**What this task involves**
Scan the listing beneath this sentence. Report each line with the word "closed".

**Data provided**

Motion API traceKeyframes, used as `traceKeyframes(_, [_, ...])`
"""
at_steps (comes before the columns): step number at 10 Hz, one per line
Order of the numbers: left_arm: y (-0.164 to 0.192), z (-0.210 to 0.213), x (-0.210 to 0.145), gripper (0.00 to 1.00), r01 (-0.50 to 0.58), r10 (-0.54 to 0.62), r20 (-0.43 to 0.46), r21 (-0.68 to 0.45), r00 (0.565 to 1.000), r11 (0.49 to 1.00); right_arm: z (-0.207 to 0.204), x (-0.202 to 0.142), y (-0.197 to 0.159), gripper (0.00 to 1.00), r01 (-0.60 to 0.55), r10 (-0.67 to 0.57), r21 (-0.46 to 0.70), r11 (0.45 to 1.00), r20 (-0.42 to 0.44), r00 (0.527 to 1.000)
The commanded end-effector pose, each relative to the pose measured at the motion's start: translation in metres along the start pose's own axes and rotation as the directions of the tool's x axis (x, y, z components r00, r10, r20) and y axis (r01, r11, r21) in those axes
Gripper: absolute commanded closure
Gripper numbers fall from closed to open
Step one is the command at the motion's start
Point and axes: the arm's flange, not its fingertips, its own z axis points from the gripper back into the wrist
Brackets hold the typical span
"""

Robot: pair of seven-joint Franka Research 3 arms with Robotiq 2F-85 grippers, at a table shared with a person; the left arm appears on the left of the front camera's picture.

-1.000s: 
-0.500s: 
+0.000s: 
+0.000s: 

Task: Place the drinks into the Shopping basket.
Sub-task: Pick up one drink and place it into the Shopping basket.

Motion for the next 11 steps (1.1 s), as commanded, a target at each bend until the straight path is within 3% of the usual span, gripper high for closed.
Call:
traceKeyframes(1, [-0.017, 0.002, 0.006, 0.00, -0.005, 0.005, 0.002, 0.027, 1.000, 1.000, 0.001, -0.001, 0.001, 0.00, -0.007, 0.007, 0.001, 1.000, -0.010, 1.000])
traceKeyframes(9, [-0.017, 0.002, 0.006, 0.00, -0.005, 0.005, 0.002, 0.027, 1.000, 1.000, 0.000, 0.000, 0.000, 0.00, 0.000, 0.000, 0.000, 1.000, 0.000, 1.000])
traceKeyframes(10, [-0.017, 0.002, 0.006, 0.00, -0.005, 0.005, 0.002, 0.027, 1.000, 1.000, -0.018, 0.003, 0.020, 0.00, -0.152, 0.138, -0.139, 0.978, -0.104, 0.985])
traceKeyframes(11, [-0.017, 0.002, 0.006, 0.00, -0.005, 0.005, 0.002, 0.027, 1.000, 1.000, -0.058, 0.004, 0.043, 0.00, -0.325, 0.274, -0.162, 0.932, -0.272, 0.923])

**Answer**
Gripper numbers fall from closed to open
Motion for the next 11 steps (1.1 s), as commanded, a target at each bend until the straight path is within 3% of the usual span, gripper high for closed.

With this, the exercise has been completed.